The conversion efficiency of standard devices is mainly limited by recombination losses between the cell’s silicon and its metallization. CSEM aims to reduce such wastage. To this end, we’re developing competitive production processes and concepts to industrialize silicon heterojunction technology (Si-HJT). Si-HJT combines high efficiency and a limited number of production steps, which keeps costs down. We’re also developing new solutions for contact passivation in standard c-Si technologies—integrating a few additional process steps limits recombination losses and improves production lines.
The combination of these two approaches allows us to further develop innovative passivation and contacting concepts in order to define architectures and industrial processes for ultra-high-efficiency c-Si PV devices.

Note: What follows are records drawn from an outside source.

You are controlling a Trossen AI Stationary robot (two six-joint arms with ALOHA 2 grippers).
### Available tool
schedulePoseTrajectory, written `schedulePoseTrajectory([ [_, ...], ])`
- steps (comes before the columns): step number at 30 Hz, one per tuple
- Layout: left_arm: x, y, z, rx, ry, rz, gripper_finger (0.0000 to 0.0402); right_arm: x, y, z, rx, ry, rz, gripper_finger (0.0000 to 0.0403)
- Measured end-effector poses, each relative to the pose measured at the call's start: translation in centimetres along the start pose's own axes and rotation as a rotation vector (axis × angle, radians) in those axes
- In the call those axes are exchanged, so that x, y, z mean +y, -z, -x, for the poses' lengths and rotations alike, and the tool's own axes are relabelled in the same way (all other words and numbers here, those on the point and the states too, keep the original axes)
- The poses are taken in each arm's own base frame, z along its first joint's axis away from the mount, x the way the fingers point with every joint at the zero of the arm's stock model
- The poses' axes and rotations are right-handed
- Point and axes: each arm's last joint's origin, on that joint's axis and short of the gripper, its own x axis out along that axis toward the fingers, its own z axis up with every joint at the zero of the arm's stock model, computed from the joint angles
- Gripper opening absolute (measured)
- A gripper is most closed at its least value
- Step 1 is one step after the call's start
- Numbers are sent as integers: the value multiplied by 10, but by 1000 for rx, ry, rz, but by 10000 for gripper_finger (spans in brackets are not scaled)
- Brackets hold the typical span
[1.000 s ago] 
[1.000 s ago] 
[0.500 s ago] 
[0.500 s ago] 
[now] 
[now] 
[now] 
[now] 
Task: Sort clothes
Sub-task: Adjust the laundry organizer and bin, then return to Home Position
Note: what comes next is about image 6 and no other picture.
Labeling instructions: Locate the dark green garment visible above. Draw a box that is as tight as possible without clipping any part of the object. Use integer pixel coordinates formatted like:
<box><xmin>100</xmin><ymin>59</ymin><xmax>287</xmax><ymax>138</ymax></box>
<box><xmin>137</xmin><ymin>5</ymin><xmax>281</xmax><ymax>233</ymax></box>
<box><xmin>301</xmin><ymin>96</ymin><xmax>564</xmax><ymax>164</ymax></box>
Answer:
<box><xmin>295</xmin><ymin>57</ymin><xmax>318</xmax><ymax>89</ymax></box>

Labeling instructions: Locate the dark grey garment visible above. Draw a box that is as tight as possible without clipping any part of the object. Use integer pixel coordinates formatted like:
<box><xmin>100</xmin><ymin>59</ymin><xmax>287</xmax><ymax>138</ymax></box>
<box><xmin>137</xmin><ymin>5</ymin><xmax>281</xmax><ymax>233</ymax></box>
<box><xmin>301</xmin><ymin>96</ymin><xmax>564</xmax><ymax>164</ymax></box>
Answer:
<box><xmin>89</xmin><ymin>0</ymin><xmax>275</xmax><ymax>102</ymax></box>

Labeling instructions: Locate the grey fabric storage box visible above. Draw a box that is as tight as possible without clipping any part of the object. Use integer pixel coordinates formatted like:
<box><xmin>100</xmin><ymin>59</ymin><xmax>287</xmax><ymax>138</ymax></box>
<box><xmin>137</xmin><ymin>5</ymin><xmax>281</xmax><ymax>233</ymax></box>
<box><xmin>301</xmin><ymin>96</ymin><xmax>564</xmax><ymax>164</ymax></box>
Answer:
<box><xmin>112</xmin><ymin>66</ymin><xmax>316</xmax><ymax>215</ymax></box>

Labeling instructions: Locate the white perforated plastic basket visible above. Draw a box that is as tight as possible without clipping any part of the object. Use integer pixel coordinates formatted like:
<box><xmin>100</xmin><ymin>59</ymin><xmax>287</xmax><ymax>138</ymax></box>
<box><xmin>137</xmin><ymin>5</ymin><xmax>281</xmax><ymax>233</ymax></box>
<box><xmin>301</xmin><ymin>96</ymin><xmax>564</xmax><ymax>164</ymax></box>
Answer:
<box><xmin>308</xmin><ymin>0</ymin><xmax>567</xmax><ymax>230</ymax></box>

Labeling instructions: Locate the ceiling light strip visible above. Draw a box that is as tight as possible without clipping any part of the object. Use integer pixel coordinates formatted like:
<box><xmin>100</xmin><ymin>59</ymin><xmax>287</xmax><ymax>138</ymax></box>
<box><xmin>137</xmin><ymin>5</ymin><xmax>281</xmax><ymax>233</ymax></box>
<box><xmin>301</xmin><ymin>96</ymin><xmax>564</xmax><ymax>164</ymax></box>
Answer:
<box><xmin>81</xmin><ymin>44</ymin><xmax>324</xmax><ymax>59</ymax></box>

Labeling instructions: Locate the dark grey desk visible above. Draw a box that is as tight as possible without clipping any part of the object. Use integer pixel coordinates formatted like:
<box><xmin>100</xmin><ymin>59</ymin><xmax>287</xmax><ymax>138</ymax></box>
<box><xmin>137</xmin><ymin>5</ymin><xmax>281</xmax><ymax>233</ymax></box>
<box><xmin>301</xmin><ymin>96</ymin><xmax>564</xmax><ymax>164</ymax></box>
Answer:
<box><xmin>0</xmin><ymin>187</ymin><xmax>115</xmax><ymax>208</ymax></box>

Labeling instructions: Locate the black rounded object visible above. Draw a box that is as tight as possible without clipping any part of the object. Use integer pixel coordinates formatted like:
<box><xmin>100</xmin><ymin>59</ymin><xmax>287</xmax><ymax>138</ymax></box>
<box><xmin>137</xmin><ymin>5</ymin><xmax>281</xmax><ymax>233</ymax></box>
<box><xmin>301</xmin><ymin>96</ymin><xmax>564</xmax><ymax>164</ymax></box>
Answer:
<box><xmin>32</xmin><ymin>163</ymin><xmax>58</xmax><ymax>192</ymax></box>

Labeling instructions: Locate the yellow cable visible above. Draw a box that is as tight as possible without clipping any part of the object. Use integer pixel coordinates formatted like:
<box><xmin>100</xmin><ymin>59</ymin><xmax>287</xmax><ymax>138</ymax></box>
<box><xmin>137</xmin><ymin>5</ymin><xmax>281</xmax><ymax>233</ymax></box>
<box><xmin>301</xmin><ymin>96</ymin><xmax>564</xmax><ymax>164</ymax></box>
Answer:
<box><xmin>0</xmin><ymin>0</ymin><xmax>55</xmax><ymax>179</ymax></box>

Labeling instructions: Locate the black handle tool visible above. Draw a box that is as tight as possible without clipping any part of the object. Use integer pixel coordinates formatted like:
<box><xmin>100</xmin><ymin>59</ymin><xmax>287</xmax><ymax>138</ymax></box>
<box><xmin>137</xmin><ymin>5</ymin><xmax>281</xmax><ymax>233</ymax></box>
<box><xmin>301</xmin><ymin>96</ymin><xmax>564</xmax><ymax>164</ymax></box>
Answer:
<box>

We’re targeting a conversion efficiency of more than 26 percent.
Our expertise in low-temperature solar cell metallization techniques—including screen-printing, stencil printing, copper plating, and inkjet printing—our knowledge of coating technologies, interfaces, and passivation layers, and our know-how in simulating and characterizing layers, cells, and modules all help us to find new solutions for contacting and cell interconnections in all c-Si technologies. This leads to reduced costs, increased performance, and easier interconnection. These techniques can also be applied in fields such as printed electronics. We can also design and prototype application-specific c-Si PV devices with custom sizes and interconnection designs for high-energy density cells, such as those used in low-concentration or thermo-photovoltaics, low-illumination cells for consumer electronics, and other areas.